Scrapbook the most recent group of photos on your phone in a simple collage that you can create directly on your smartphone, print it for a layout, and add a simple sentence or two of journaling.
I love Angie's challenge, because it encourages us to capture the most recent moments of our lives. She also included a tutorial on how to create the collage on your smart phone. (You can find it here: Angie's Tutorial). Since I'm still using an old-fashioned flip-phone, I challenged myself to arrange my photos in Photoshop Elements instead, to create my collage.
My sweet Rigel had been here on Martha's Vineyard for a wonderful visit with me. And I had some fabulous recent photos on my camera documenting our fun at the Flying Horses Carousel, where Rigel got the coveted brass ring and won a free ride! Here's the layout I created with the collage I Photoshoped together with my three photos:
(click on image to view full-size)
If you haven't learned how to create a collage in Photoshop Elements, here's a quickie tutorial:
1. Choose your photos and "import" them into your project bin by going to "File" and then "Open", which allows you to browse in your photos & choose the ones you want.
2. Pick one of the photos as your "anchor photo", then go to: "Image">"Resize">"Canvas Size".
3. Choose the width and the height that you want your photo cluster to be, and adjust as needed, using your "Anchor Photo" as your guide. Click on the arrow that designates where you want your anchor photo to sit in the cluster. (I like using white as the background, but you may also choose another color here.)
4. One by one, drag your photos from your project bin to the blank canvas you have created around your "Anchor Photo" and arrange them where you desire, using your "Move" tool. You may adjust the size by grabbing a corner.
5. Once you have achieved the desired "Photo Cluster" (I like to make sure my white borders are even all around.) you may go to "Layers" and "Flatten the Image". This will allow you to then crop away extra border space, if needed.
(More challenges to come from Let's Scrap's month-long celebration soon!)
Encouraging you to try something new today...Enikö
Here's a sneak peak of today's project:
Have you written your summer bucket list? On The Big Picture Classes Creative Crop, one of my favorite challenges was this one from Tami Morrison-
Create a summer bucket list to create and capture memorable summertime adventures.
"Hi creative pals! Tami Morrison here to remind you that summer is just around the corner! Kick off your shoes, wiggle your bare toes, and daydream with me about the season of sunscreen, watermelon, and swimming pools as we create a summer bucket list.
Every summer, I make a bucket list with my kids of things they want to do over summer vacation. This year, I've decided to make one for myself, too, and I challenge you to do the same. Create a bucket list page (either for yourself or the kids—or both!) and hang it on your refrigerator as a fun reminder all summer long. Then when the days turn shorter and cooler, move it to your scrapbook."

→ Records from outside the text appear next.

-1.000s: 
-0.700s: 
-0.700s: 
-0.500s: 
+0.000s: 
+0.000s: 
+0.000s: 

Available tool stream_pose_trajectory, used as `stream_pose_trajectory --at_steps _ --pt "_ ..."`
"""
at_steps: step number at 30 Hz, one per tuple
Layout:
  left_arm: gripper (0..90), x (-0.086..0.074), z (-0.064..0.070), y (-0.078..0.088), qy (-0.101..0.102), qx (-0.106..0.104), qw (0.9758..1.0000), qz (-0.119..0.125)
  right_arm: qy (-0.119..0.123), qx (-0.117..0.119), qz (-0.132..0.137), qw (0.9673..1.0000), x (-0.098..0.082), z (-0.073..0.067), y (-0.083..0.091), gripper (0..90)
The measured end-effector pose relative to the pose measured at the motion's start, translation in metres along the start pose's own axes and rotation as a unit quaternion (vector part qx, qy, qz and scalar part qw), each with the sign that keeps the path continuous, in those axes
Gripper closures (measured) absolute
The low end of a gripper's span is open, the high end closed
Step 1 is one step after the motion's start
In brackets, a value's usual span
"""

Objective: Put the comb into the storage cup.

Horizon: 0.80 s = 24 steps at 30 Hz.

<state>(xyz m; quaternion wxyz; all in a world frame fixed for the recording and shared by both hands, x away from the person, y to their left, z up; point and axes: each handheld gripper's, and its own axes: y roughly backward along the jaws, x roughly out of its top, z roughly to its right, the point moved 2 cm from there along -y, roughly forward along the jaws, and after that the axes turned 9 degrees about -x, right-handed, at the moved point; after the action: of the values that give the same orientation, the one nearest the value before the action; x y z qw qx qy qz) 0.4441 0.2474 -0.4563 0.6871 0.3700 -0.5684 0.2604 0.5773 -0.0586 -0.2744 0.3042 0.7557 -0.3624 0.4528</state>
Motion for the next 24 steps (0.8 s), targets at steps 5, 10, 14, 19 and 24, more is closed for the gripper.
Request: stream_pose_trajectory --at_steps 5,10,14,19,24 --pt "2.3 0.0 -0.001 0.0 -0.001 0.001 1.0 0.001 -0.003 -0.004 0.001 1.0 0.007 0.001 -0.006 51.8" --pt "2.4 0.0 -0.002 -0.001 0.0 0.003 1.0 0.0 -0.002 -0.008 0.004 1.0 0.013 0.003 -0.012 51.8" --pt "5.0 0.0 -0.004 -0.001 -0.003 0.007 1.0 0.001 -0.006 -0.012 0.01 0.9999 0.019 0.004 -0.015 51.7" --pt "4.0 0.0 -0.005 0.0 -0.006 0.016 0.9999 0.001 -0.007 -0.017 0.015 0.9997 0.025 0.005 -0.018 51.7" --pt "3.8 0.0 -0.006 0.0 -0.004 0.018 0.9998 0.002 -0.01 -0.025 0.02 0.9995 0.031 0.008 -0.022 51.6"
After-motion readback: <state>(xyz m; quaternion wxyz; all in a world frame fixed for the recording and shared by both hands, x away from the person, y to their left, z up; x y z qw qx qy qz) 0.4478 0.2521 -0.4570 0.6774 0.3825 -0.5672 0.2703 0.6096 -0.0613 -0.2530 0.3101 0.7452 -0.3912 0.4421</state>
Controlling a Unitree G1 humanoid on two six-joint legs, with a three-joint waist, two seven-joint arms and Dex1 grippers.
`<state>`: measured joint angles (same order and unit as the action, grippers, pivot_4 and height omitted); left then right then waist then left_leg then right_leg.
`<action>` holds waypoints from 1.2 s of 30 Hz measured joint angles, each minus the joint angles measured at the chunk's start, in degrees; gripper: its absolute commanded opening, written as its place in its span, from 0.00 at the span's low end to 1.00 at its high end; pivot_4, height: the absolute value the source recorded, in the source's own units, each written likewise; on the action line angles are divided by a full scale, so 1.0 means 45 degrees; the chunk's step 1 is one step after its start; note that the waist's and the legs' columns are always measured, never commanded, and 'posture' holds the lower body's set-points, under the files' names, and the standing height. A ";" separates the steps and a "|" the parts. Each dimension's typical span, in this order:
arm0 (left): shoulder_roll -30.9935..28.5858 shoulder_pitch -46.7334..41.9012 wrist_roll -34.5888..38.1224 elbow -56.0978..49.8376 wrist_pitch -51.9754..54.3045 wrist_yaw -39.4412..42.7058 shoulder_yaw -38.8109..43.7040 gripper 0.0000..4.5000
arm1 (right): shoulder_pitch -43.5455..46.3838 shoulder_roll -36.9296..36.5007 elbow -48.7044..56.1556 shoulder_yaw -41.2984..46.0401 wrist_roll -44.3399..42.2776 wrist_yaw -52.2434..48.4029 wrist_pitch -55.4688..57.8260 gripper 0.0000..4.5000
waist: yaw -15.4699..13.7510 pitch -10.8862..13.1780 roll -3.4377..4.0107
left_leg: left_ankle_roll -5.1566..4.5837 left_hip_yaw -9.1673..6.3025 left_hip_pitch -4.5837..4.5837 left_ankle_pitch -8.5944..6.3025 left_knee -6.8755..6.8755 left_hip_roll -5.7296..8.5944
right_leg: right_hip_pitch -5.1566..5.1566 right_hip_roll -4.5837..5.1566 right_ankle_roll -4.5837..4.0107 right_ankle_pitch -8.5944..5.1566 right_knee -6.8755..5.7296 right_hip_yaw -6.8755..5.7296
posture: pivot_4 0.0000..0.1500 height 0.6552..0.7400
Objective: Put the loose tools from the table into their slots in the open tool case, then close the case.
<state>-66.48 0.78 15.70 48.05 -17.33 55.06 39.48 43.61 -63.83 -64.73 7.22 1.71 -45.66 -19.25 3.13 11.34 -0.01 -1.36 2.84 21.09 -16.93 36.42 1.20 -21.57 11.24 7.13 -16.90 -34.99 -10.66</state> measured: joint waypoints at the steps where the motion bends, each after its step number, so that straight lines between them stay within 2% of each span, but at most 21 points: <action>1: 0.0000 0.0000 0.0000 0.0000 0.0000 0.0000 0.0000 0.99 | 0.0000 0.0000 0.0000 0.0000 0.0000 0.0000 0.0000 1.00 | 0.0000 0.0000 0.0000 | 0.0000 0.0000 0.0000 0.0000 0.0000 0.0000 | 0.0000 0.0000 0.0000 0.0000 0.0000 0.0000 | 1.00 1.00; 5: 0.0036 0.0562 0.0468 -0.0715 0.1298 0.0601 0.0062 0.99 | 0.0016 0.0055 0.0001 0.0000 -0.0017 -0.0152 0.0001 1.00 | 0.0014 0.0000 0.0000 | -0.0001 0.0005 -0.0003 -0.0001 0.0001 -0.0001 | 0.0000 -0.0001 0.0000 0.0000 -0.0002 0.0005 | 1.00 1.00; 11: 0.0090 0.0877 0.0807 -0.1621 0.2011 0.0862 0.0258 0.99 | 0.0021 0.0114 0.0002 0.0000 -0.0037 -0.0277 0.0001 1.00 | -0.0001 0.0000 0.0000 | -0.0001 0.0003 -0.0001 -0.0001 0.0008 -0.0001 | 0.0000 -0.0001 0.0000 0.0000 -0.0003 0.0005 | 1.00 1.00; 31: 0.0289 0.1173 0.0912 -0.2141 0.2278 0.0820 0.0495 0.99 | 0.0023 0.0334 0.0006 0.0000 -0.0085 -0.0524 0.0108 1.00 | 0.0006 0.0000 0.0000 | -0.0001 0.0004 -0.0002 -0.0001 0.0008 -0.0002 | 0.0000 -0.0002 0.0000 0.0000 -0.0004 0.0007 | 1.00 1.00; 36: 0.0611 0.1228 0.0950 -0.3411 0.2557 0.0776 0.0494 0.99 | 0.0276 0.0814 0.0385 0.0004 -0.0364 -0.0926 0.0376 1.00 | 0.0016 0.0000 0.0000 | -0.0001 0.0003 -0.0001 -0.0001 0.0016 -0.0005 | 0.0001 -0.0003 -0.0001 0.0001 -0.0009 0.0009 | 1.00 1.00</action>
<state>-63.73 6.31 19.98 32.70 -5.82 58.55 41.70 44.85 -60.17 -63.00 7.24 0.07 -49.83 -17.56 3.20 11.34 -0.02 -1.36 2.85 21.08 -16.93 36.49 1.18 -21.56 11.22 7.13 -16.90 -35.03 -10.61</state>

Isn't that a fun challenge? I rummaged through all my old summer photos to pick out the 10 most fun things I've done in past summers that I would like to cram into the summer of 2013. This will be most likely the last summer I spend on Martha's Vineyard for a while, so I need to make the most of every glorious summer day! I used inspiration from the weekly sketch on Let's Scrap that featured many small photos on the same page. Here's what I came up with:
What do you think? I feel like I captured my favorite joys of a Vineyard summer and now I have a physical and visual reminder not to waste a day of it.
So what's on your summer bucket list? Please share in the comments!